### PROBLEM REQUIREMENTS
A verbatim transcript of the lines below, starting at the first and ending with the one that holds "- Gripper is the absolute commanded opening", is what should be produced.

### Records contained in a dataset
--------------------

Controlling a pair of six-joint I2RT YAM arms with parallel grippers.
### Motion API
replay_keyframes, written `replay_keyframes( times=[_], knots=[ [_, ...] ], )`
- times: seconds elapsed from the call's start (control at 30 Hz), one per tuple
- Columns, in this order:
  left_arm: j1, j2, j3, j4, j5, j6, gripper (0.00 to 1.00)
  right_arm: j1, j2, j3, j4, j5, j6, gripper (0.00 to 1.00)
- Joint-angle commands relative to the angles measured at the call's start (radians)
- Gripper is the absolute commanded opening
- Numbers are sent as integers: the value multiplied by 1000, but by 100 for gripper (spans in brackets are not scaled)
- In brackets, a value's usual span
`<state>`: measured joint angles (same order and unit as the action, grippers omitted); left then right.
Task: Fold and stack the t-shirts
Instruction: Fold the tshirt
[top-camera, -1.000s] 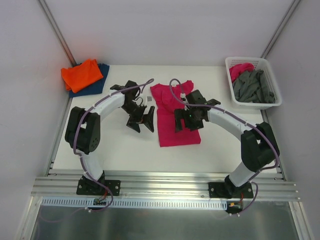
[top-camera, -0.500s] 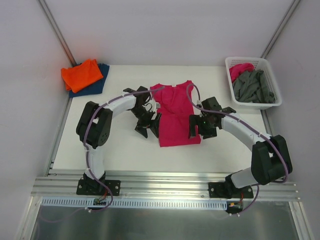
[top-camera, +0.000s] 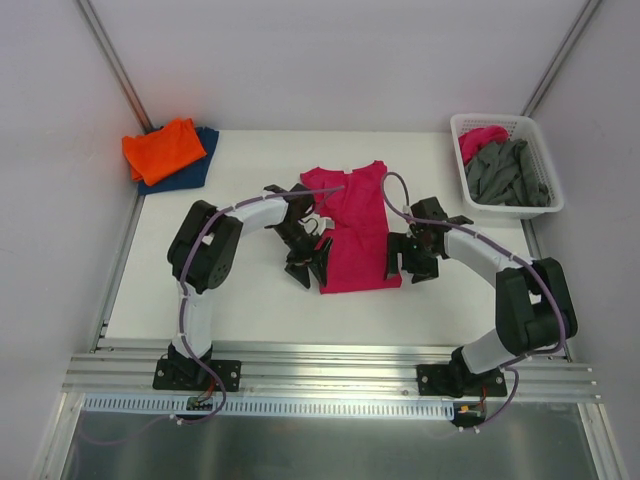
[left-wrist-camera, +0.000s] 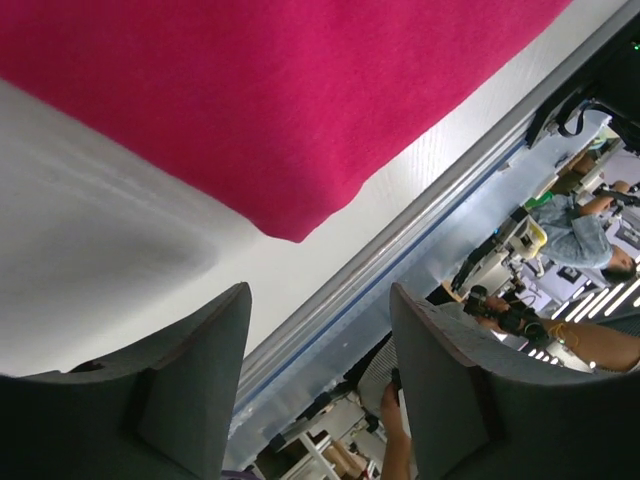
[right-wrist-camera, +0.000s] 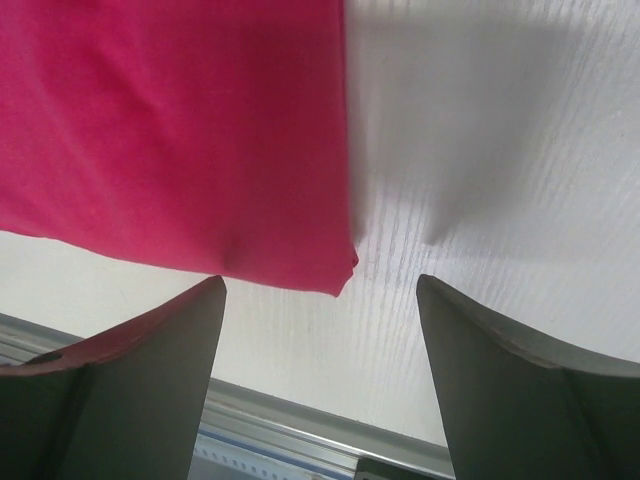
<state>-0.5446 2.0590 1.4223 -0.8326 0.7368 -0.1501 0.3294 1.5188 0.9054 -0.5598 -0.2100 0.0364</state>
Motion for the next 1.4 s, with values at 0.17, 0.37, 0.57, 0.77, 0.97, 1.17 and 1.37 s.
replay_keyframes(
  times=[0.17,0.37,0.57,0.77,0.97,1.17,1.37],
  knots=[
    [-15,38,46,3,67,-22,54,-10,52,33,46,-68,-18,77],
    [-23,55,52,9,76,-23,52,-12,70,38,61,-91,-17,71],
    [-23,93,81,7,91,-25,49,-6,70,36,72,-103,-21,62],
    [-25,109,75,9,104,-31,46,2,66,30,78,-103,-20,62],
    [-25,102,50,18,124,-39,31,22,69,18,89,-138,-27,49],
    [-25,73,29,23,145,-46,0,51,64,26,95,-160,-24,34],
    [-15,9,-13,20,124,-42,0,59,46,26,86,-154,-26,33]
  ],
)
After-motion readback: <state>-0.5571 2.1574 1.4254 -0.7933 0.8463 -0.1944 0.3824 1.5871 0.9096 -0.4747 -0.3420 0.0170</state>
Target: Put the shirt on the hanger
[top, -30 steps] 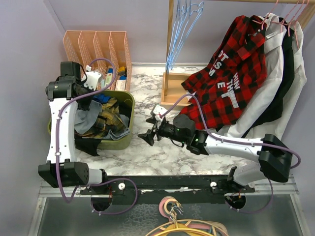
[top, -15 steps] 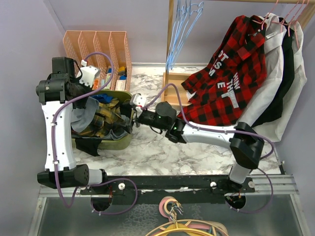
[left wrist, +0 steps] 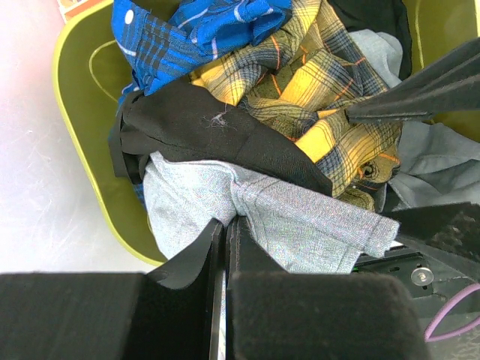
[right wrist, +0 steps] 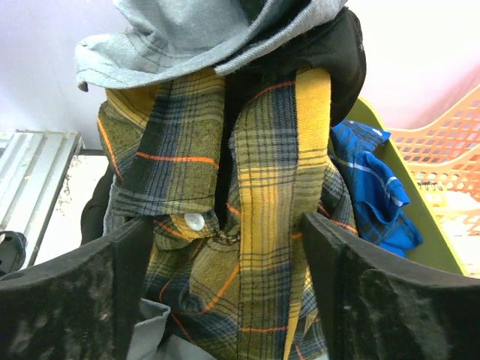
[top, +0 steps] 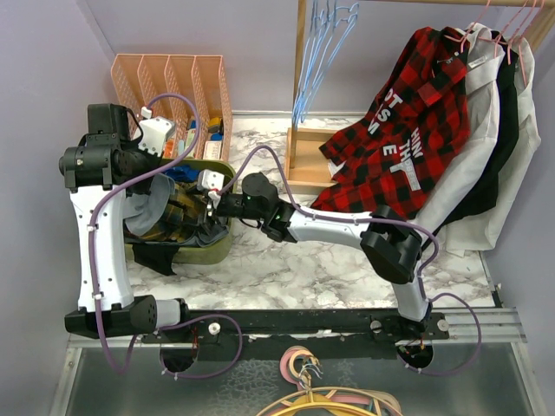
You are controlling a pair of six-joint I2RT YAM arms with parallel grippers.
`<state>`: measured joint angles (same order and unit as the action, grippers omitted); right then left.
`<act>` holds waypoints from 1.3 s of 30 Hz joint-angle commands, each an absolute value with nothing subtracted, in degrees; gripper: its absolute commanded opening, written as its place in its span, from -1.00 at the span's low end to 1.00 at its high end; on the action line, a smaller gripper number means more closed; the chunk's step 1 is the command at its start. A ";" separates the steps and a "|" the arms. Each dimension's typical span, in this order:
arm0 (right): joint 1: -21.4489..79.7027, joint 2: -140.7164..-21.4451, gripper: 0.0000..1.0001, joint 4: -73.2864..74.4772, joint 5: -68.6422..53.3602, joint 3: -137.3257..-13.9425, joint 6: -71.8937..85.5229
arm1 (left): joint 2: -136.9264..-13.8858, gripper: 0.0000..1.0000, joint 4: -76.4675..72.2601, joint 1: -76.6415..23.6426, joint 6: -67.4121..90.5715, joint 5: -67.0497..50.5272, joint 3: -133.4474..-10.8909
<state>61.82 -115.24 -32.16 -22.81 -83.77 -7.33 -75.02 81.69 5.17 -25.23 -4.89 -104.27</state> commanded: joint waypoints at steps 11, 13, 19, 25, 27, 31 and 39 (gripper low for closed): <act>61.67 -119.33 0.53 -28.29 -22.89 -90.52 -8.32 | -71.68 -1.00 80.33 4.75 -26.10 -10.22 -105.32; 61.64 -120.64 -0.35 -26.92 -21.80 -92.76 -8.41 | -71.28 -1.00 79.74 4.75 -26.31 -10.90 -104.86; 61.64 -112.55 -0.98 -28.11 -11.74 -88.28 -8.57 | -67.40 -1.00 63.84 4.75 -23.55 5.81 -91.26; 61.64 -101.64 -0.98 -31.08 -2.55 -83.31 -10.98 | -74.74 -0.28 56.69 5.89 -16.73 22.95 -93.07; 61.64 -99.16 -0.97 -34.04 0.16 -82.67 -11.79 | -77.86 -0.07 56.34 7.58 -14.94 27.02 -96.39; 61.58 -97.31 -0.98 -41.48 6.64 -82.84 -16.71 | -80.56 0.01 52.91 12.04 -12.49 35.76 -100.65; 61.53 -94.91 -0.98 -51.00 11.11 -87.83 -27.20 | -77.94 0.06 53.41 18.13 -12.38 31.97 -109.14</act>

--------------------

### RESPONSE TO THIS TASK
Controlling a pair of six-joint I2RT YAM arms with parallel grippers.
### Motion API
replay_keyframes, written `replay_keyframes( times=[_], knots=[ [_, ...] ], )`
- times: seconds elapsed from the call's start (control at 30 Hz), one per tuple
- Columns, in this order:
  left_arm: j1, j2, j3, j4, j5, j6, gripper (0.00 to 1.00)
  right_arm: j1, j2, j3, j4, j5, j6, gripper (0.00 to 1.00)
- Joint-angle commands relative to the angles measured at the call's start (radians)
- Gripper is the absolute commanded opening

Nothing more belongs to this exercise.